Nazir v MIBP

Case

[2018] FCCA 861

10 April 2018


FEDERAL CIRCUIT COURT OF AUSTRALIA

NAZIR v MINISTER FOR IMMIGRATION & ANOR [2018] FCCA 861
Catchwords:
MIGRATION – Review of Administrative Appeals Tribunal decision – refusal of a partner visa – interlocutory dismissal of show cause application – no arguable case of jurisdictional error.

Legislation:

Migration Act 1958 (Cth), ss.5CB, 5F

Federal Circuit Court Rules 2001 (Cth)

Migration Regulations 1994 (Cth)

Cases cited:

Minister for Immigration v Dunne [1999] FCA 204

Minister for Immigration v Sandhu [2016] FCA 130
Waensila v Minister for Immigration [2016] FCAFC 32; (2016) 241 FCR 121

Applicant: QASIM NAZIR
First Respondent: MINISTER FOR IMMIGRATION & BORDER PROTECTION
Second Respondent: ADMINISTRATIVE APPEALS TRIBUNAL
File Number: SYG 1986 of 2017
Judgment of: Judge Driver
Hearing date: 10 April 2018
Delivered at: Sydney
Delivered on: 10 April 2018

REPRESENTATION

The Applicant appeared in person
Counsel for the Respondents: Mr P Knowles
Solicitors for the Respondents: DLA Piper

INTERLOCUTORY ORDERS

  1. Pursuant to rule 44.12(1)(a) of the Federal Circuit Court Rules 2001 (Cth), the application is dismissed.
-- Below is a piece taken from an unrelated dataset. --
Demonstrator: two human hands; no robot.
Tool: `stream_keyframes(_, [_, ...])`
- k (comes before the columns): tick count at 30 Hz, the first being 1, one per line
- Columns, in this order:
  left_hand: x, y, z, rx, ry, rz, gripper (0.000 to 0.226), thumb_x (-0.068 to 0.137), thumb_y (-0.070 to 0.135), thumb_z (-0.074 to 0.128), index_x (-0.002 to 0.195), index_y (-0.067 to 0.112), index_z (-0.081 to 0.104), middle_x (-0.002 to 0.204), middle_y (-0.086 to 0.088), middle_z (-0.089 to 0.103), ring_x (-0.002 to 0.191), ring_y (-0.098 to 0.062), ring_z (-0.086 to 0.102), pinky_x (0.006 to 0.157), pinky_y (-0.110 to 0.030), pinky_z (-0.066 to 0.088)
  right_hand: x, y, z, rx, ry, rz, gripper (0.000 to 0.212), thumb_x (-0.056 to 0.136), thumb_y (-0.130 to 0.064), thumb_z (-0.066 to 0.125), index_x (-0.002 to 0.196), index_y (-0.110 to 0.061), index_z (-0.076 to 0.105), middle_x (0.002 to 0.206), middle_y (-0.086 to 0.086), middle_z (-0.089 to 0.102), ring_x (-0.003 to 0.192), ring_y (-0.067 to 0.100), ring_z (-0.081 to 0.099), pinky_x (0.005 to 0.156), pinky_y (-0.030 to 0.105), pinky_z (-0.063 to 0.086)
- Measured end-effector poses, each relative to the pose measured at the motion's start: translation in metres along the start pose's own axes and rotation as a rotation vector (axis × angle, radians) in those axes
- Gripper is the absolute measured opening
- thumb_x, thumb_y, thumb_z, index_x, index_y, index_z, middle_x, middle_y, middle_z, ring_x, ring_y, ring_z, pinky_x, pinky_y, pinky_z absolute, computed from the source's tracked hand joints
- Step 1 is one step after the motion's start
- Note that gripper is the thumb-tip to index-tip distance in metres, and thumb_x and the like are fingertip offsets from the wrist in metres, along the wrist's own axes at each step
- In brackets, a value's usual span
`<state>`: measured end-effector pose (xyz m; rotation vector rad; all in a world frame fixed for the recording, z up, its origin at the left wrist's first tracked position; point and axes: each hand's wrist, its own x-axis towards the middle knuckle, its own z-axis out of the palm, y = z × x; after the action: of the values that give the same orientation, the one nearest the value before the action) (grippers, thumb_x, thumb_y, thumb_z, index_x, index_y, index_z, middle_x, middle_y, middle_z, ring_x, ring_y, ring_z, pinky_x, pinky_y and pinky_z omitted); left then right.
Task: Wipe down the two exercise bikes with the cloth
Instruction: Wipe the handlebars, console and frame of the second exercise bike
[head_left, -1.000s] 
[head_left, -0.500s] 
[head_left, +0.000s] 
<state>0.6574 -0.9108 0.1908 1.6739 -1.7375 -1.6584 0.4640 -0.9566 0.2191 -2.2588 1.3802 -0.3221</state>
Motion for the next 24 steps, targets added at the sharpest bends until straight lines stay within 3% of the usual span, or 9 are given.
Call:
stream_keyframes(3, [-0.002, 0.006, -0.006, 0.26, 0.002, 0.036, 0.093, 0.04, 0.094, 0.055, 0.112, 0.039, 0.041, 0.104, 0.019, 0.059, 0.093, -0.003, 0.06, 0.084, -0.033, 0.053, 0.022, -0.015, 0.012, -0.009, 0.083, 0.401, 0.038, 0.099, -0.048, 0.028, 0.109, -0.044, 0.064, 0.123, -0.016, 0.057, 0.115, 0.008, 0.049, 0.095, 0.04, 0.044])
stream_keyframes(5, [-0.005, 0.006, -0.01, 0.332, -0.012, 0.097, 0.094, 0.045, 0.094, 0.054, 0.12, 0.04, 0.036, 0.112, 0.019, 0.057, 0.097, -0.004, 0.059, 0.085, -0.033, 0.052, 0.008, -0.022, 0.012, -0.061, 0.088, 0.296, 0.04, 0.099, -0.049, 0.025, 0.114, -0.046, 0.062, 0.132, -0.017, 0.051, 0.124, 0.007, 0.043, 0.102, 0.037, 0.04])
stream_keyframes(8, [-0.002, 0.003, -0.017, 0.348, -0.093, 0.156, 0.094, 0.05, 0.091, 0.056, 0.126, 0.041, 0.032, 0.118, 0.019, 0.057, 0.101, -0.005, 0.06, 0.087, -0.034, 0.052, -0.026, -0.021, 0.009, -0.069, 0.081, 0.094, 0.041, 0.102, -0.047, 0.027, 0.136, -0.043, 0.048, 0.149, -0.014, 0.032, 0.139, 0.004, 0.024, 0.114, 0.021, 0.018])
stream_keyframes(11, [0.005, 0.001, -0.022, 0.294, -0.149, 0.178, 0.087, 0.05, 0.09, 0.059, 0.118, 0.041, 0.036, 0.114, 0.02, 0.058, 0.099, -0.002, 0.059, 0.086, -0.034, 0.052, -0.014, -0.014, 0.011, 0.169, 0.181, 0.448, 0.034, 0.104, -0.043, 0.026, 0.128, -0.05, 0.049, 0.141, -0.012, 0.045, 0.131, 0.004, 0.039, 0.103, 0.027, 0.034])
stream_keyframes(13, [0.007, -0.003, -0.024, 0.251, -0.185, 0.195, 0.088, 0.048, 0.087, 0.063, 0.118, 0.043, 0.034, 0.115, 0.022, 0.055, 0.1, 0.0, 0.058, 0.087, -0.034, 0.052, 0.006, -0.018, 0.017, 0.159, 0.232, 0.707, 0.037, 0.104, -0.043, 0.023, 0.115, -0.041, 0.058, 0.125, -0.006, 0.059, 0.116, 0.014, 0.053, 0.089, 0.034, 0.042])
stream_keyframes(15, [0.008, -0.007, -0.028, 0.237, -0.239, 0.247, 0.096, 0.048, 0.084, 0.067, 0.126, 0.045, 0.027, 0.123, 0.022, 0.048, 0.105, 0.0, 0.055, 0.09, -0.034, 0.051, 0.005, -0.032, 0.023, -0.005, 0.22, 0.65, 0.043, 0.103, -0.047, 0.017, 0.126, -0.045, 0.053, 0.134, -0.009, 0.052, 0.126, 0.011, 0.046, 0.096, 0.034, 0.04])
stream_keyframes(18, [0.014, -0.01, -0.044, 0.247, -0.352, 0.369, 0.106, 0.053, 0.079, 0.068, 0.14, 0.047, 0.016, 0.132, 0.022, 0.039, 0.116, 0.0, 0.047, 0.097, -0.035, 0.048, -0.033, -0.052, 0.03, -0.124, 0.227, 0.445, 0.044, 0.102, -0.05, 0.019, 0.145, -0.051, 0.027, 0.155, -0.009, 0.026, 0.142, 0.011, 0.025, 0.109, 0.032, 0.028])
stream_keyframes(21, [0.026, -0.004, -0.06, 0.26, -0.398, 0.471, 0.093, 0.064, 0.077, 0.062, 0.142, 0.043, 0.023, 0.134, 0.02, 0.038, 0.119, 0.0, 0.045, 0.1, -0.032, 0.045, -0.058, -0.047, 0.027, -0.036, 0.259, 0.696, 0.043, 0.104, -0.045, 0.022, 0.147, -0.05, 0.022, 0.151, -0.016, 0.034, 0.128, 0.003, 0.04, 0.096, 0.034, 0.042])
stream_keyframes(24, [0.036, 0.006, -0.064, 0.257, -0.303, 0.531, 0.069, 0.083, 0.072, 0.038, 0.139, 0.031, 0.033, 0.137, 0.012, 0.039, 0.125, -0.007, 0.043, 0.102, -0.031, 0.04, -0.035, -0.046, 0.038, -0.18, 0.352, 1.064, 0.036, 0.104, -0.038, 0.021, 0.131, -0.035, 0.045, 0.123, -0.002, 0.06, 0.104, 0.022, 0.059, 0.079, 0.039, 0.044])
  2. The applicant is to pay the first respondent’s costs and disbursements of and incidental to the application, fixed in the sum of $3,606.

FEDERAL CIRCUIT COURT
OF AUSTRALIA
AT SYDNEY

SYG 1986 of 2017

QASIM NAZIR

Applicant

And

MINISTER FOR IMMIGRATION & BORDER PROTECTION

First Respondent

ADMINISTRATIVE APPEALS TRIBUNAL

Second Respondent

REASONS FOR JUDGMENT

(Revised from transcript)

Introduction and background

  1. The applicant, Mr Nazir, seeks judicial review of a decision of the Administrative Appeals Tribunal (Tribunal) made on 26 May 2017.  The Tribunal affirmed a decision of a delegate of the Minister (delegate) not to grant Mr Nazir a partner visa. 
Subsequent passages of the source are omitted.